* _Extracted data_:
──────────────────────────────
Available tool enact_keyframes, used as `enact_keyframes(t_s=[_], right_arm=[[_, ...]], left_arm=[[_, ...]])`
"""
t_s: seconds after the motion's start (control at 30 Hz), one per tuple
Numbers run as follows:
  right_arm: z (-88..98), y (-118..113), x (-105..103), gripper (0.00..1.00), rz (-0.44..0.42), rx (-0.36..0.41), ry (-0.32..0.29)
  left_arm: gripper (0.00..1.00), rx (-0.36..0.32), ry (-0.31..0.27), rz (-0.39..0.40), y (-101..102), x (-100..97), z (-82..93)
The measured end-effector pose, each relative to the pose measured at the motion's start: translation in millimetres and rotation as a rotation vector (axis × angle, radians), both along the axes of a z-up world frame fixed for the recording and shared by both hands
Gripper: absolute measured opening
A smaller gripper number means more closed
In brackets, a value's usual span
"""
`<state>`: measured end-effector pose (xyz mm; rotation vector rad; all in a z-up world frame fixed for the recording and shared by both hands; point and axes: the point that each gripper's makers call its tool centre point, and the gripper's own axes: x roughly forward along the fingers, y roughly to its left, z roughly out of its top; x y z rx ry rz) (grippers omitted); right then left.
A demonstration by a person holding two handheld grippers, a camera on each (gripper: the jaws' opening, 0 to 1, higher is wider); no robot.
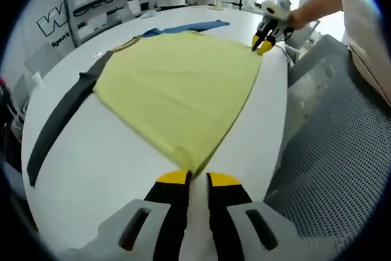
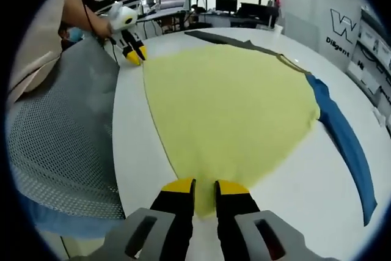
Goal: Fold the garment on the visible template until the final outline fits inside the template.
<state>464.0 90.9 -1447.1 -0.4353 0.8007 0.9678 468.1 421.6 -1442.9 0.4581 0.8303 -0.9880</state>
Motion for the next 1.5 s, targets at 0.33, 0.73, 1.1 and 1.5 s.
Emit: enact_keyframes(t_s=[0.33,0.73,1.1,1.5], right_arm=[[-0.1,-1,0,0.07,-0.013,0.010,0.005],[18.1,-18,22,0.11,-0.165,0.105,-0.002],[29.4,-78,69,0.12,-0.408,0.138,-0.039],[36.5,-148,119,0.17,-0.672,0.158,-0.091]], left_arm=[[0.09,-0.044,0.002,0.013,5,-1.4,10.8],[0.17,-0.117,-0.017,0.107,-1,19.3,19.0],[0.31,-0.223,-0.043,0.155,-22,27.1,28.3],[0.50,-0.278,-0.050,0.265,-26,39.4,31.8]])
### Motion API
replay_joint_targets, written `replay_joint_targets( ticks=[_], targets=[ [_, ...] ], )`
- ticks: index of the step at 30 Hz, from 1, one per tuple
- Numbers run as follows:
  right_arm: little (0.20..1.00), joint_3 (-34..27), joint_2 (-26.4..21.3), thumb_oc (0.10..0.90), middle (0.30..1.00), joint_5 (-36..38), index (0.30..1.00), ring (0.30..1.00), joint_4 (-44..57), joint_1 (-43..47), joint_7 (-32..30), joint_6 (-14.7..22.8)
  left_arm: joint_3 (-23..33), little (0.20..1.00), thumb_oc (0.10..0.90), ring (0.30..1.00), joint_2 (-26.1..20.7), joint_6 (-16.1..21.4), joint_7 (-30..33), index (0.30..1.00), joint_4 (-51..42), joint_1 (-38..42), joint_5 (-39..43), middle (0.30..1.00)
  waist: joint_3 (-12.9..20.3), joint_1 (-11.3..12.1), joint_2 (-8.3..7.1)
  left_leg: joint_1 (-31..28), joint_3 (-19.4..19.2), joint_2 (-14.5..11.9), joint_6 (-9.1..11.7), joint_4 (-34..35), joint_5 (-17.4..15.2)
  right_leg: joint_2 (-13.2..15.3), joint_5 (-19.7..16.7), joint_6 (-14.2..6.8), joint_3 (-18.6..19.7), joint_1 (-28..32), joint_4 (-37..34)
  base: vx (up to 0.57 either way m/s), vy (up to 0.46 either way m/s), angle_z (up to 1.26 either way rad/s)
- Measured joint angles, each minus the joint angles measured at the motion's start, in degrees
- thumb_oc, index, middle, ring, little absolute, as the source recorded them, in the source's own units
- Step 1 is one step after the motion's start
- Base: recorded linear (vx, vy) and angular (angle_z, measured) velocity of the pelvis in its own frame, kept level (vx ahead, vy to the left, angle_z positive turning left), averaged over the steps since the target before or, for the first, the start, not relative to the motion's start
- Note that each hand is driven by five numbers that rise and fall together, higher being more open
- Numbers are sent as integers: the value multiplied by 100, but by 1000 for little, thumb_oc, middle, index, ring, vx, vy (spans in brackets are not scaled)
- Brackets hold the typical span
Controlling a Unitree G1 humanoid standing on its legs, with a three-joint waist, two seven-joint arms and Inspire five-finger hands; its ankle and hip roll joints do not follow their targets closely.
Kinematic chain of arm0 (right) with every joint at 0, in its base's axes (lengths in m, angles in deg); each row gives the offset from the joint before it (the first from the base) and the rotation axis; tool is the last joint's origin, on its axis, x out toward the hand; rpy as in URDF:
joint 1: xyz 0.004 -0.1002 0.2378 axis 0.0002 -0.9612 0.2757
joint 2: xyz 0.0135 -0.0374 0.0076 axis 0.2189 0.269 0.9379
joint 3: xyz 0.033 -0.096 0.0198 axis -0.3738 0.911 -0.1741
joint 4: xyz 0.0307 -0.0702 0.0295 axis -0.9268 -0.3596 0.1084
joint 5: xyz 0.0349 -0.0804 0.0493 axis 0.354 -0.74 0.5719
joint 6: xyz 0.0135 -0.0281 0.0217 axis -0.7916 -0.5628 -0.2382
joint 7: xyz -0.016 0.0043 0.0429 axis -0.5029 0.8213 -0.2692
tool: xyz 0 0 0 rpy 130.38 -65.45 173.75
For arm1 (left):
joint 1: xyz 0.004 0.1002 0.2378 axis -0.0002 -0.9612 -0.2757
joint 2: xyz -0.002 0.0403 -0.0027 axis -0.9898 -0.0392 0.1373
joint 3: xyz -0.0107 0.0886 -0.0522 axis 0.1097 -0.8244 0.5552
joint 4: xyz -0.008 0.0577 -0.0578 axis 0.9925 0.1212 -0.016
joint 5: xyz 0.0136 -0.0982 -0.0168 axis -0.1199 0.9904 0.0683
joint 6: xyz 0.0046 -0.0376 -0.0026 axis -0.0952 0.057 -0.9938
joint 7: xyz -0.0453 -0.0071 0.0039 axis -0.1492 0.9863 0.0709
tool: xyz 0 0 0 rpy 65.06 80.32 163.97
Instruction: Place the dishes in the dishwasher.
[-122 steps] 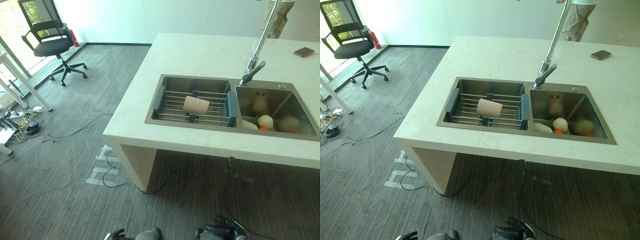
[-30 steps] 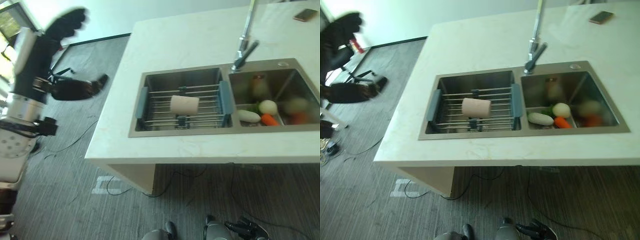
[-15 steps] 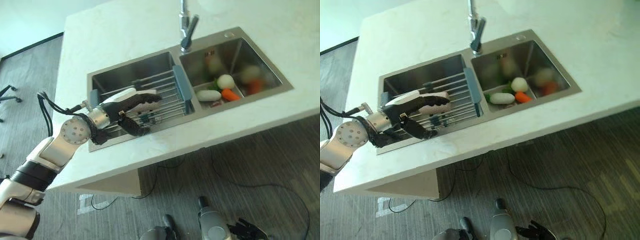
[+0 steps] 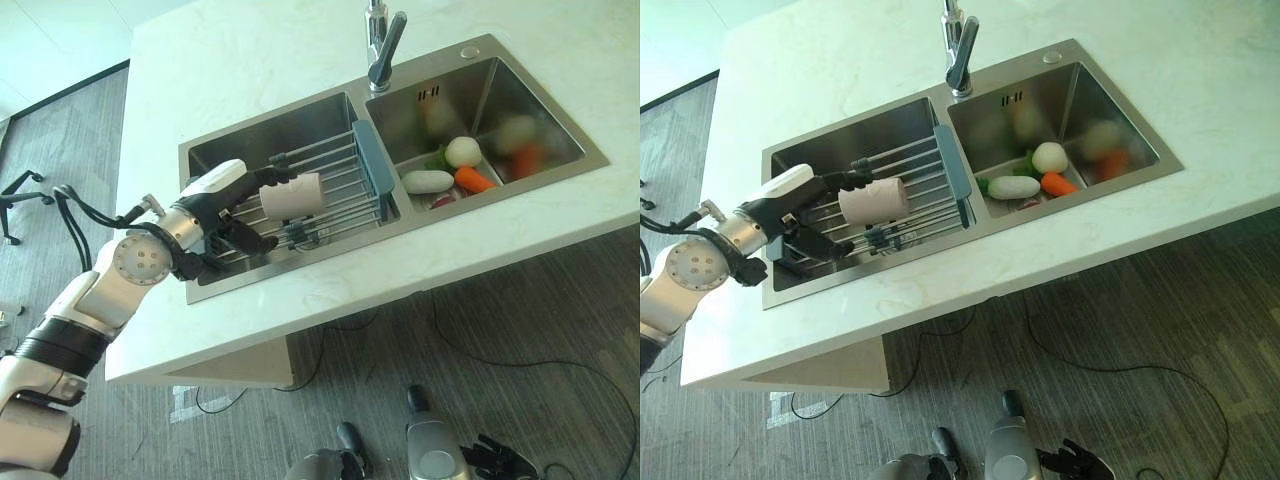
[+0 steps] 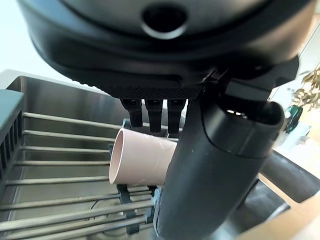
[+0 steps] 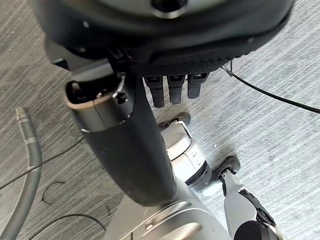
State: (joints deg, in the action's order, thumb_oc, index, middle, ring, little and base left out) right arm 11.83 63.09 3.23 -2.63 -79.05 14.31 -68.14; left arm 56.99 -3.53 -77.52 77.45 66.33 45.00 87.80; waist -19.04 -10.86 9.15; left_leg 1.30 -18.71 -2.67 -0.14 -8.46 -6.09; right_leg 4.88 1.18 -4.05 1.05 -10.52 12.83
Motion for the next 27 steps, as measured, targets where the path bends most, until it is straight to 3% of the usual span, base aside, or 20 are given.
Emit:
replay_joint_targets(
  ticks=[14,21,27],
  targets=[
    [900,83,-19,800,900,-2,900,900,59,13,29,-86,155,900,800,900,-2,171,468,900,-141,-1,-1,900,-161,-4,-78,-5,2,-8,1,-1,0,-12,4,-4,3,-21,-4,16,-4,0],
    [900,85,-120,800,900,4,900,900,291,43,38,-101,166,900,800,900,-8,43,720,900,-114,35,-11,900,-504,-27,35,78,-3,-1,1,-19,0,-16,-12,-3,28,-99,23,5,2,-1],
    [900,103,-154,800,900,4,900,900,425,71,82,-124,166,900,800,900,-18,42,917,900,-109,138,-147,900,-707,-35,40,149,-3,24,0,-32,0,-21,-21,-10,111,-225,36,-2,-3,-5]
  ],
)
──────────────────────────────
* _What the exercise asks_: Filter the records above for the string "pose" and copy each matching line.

* _Response area_:
The measured end-effector pose, each relative to the pose measured at the motion's start: translation in millimetres and rotation as a rotation vector (axis × angle, radians), both along the axes of a z-up world frame fixed for the recording and shared by both hands
`<state>`: measured end-effector pose (xyz mm; rotation vector rad; all in a z-up world frame fixed for the recording and shared by both hands; point and axes: the point that each gripper's makers call its tool centre point, and the gripper's own axes: x roughly forward along the fingers, y roughly to its left, z roughly out of its top; x y z rx ry rz) (grippers omitted); right then left.

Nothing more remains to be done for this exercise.